Cross-Platform Comparison
Here’s the full side-by-side of Our Place’s Meta vs Google strategy:
| Dimension | Meta | |
|---|---|---|
| Total ads | 502 | 703 |
| Active (14-30d) | 502 (all) | 292 |
| Countries | 5 | 42 |
| Primary format | 94% DCO | 60% TEXT, 27% VIDEO, 12% IMAGE |
| Unique body copy | 159 card bodies | 110 unique search descriptions |
| Unique headlines/titles | 91 card titles | 111 unique search headlines |
| Median ad age | 23 days | 650-750 days (Europe) |
| Oldest active ad | 248 days | 1,103 days |
| Hero product in ads | Wonder Oven (127 ads) | Always Pan (mentioned in 82 TEXT ads) |
| Discount structure | ”SaveSecretSale” 20-25% off, 63 ads, Fermat funnel | ”£45 off Duo Set,” 10 PLA ads |
| Non-toxic messaging | 77.3% of ads | ~10% of headlines |
| ”Woman & Immigrant-Owned” | 0 ads | 8 ads |
| French localization | 32 cards (mature) | 6 ads (Feb 25, 2026 launch) |
| Creator/affiliate ads | 52 ads (15 pages, 14 via ShopMy) | 0 ads |
| Video ads | 19 (3.8%) | 192 (27%) |
| Campaign refresh velocity | 156 new ads/week peak | ~110 ads/quarter at launch peaks |
| Legal name visible | ”Our Place" | "LAGOM KITCHEN COMPANY” |
Summary
If you skimmed to here, the patterns in one glance:
- 703 Google ads across 42 countries. Meta is 5 countries. Google reaches 37 additional markets including all of Eastern Europe, Scandinavia, the Netherlands, Portugal, Greece, Italy, Spain, New Zealand, and India.
- Longevity inversion. Meta median: 23 days. Google median in Europe: 650-750 days. One ad has been running 1,103 days continuously since March 2023.
- 15 ads running over 2 years. All are Wonder Oven TEXT search ads or Always Pan Pro “300% stronger than stainless” ads, launched January-May 2024.
- Format inversion. Meta is 94% DCO, 0% text. Google is 60% text, 27% video, 12% image.
- Unique copy volume. Meta compresses 502 ads into 7 unique link descriptions.

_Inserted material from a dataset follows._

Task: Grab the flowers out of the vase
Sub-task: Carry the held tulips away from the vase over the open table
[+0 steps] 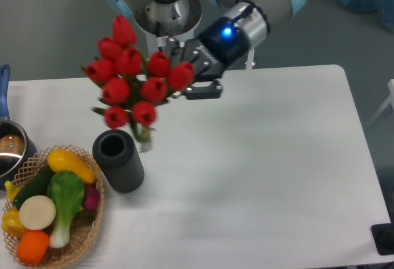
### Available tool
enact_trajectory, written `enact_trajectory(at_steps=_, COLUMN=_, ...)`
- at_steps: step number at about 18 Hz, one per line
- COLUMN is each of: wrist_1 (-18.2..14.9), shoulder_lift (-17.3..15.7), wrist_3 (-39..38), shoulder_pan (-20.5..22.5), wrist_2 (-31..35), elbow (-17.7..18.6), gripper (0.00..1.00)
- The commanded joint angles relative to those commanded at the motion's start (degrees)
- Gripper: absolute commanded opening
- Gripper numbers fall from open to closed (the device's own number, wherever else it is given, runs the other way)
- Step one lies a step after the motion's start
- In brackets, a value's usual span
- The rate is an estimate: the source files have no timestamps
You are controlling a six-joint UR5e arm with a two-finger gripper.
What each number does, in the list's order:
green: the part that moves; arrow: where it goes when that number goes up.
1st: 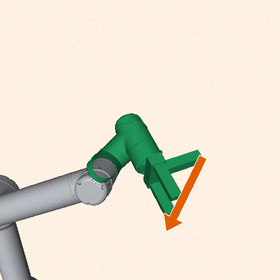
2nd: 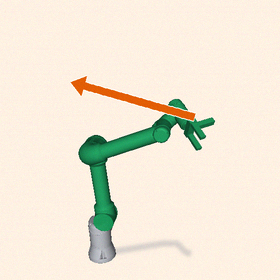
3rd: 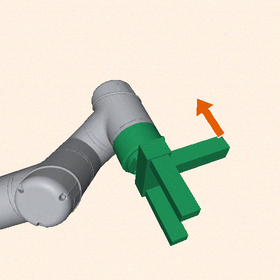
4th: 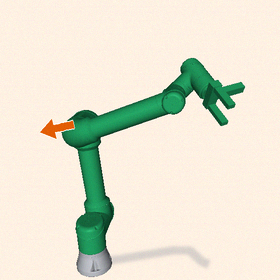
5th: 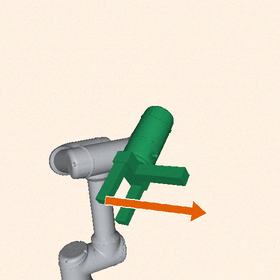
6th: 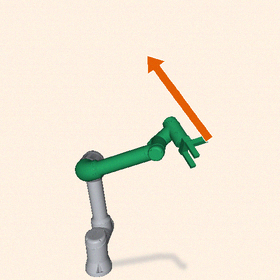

Google expands 425 TEXT ads into 111 unique headlines and 110 unique descriptions.
- “Woman & Immigrant-Owned” appears in 8 Google ads, 0 Meta ads. Mission positioning surfaces only on search.
- One ad runs in 23 countries simultaneously. Another runs in 26. The multi-country evergreens handle coverage for smaller markets.
- “£45 off the Pot & Pan Set” is the only consistent Google offer (10 PLA ads). Meta has a full “SaveSecretSale” funnel with a dedicated subdomain. Google doesn’t.
- 6 fully French-localized ads launched February 25, 2026 - coordinated with the Meta French push the same week.
- 192 Google video ads, all on Display Network, zero on YouTube. Concentrated in UK/AU/NZ/US/CA.
- 80 ads killed in a single week (January 6 and 12, 2026). Year-end campaign wrap.
- 56% of search headlines carry the ® symbol. Brand equity reinforcement on every impression.
The full picture across both platforms: Meta is where Our Place runs a disposable, template-driven DCO machine targeting 5 countries with frequently-rotating creative. Google is where they run a 42-country evergreen infrastructure, with some ads still performing 3 years after launch, and messaging that leans into mission and validation rather than non-toxic fear.
Same brand. Same products. Two entirely different playbooks.